Alors Çatroughna, s'étant incliné devant Râma, puis devant Lakshmana, vint saluer ensuite avec modestie les pieds de Sîtâ.

Râma, s'étant approché de sa mère, enchaînée à l'observance d'un vœu, les yeux noyés de larmes, pâle, maigre, déchirée par le chagrin, se prosterna, lui toucha les pieds et remplit de joie à sa vue le cœur de sa mère. Cette révérence faite, il s'inclina devant Soumitrâ et devant l'illustre Kêkéyî. De là, il s'avança près de Vaçishta, environné des ministres, et courba son front devant lui, comme il l'eût courbé devant Brahma l'éternel.

Les citadins, qui s'étaient approchés en troupes, purent alors contempler Râma. «Sois le bienvenu, prince aux longs bras, fils chéri de Kâauçalyâ!» disaient à Râma tous les habitants de la cité, joignant les mains à leurs tempes. Le frère aîné de Bharata voyait, tels que des lotus épanouis, ces andjalis par milliers que les citadins lui présentaient à son passage.

En ce moment, à la voix de Râma, le char d'une grande vitesse, attelé de cygnes et rapide comme la pensée, descendit sur le sol de la terre. Ensuite, ayant pris les deux sandales, Bharata, qui savait le devoir, les chaussa lui-même aux pieds du monarque des hommes; et, ses mains réunies au front, il dit à Râma: «Par bonheur, maître, tu te souviens encore de nous, qui sommes restés sans maître si longtemps. Par la crainte et sur la défense de ta majesté, personne, qui en eût besoin, n'a dérobé un fruit dans ton absence. Tout cet empire est à toi; c'est un dépôt que je te rends. Aujourd'hui le but de ma naissance est rempli et mes vœux sont comblés, puisque je te vois enfin revenu ici pour régner dans Ayodhyâ. Que ta majesté passe en revue les greniers, les trésors, le palais, les armées et la ville; j'ai tout décuplé, grâce à la force qu'elle m'a prêtée.»

À peine ont-ils entendu Bharata parler en ces mots dictés par l'amour fraternel, les singes et Vibhîshana le Rakshasa de verser tous des larmes. Râma dans sa joie fit alors asseoir Bharata sur sa cuisse et s'en alla, monté sur le char, accompagné des armées, à l'ermitage du Kêkéyide. Arrivé là, suivi des escadrons, il quitta le sommet du char, descendit et se tint sur le sol de la terre.

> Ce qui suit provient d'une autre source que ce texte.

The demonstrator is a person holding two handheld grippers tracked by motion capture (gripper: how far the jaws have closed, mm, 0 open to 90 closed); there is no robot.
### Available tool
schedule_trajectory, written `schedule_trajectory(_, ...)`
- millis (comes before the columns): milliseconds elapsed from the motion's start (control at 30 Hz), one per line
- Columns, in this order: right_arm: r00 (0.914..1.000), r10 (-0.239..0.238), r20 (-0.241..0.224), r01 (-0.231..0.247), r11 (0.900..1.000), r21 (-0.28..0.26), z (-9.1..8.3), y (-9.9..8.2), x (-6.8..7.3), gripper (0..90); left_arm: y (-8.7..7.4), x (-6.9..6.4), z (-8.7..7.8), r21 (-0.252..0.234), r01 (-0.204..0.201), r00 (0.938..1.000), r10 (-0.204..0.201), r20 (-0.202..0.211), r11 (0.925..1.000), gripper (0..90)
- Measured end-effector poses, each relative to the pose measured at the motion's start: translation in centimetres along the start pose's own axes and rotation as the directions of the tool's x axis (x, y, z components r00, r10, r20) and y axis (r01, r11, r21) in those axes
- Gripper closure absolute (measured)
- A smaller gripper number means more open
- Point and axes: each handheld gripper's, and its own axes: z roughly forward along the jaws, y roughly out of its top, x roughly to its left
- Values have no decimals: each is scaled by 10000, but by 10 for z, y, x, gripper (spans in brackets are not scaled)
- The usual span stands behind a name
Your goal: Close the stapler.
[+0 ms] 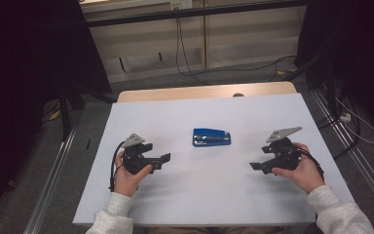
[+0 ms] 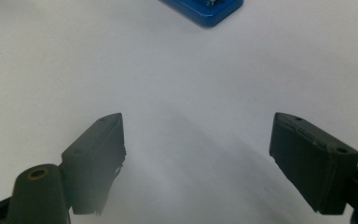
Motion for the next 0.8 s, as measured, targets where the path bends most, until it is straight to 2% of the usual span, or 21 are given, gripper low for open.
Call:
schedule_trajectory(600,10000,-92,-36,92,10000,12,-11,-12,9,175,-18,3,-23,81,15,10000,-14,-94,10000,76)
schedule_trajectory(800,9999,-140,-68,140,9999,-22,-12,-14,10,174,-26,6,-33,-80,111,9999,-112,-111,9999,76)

Le frère aîné de Bharata dit alors au char, dont la vitesse égalait celle de la pensée: «Va, je te l'ordonne, vers le Dieu Kouvéra.» Aussitôt reçu le congé que Râma lui donnait, ce léger véhicule s'enfonça dans la plage septentrionale et roula vers le palais du Dieu qui dispense à son gré les richesses. Quand il vit son char, Kouvéra lui dit: «Porte Râma, et sois désormais, ne l'oublie point, à son service comme tu es au mien.» À cet ordre, le char se mit à la disposition de Râma; et le Raghouide, quand il eut appris cette nouvelle, en fit ses remerciements à Kouvéra.

Le fils des rois et le fléau des ennemis, Bharata, à l'éclatante splendeur, ayant salué d'un air modeste le monarque des singes, lui tint ce langage: «Nous étions quatre frères, et toi maintenant, Sougrîva, tu fais le cinquième; car un ami est, comme ses amis, un fils de l'amitié, et ses traits de famille sont les services qu'il a rendus.»

Ensuite le fils bien-aimé de Kêkéyî, ses deux mains réunies en coupe à ses tempes, dit à Râma, son frère aîné, de qui le courage ne se démentit jamais: «Que ma mère n'en soit point offensée! cet empire qui me fut donné, je te le rends, comme ta majesté me l'avait elle-même donné. Comme un pont, qui s'écroule, brisé par la grande furie des eaux, un royaume dont la couronne n'est pas légitime est, à mon avis, une charge bien difficile à porter.

«Fais-toi sacrer aujourd'hui et que les rois te contemplent dans ta splendeur flamboyante, comme le soleil qui brûle au milieu du jour! Endors-toi et réveille-toi chaque jour au cliquetis des noûpouras d'or, aux concerts des troupes de musiciens, aux chants de voix mélodieuses. Aussi longtemps que la terre, ton empire, accomplira sa révolution, aussi longtemps exerce, toi! la domination sur tout le globe.»

Aussitôt et sur l'ordre de Çatroughna, des barbiers habiles à la main douce et prompte donnent leurs soins à Râma.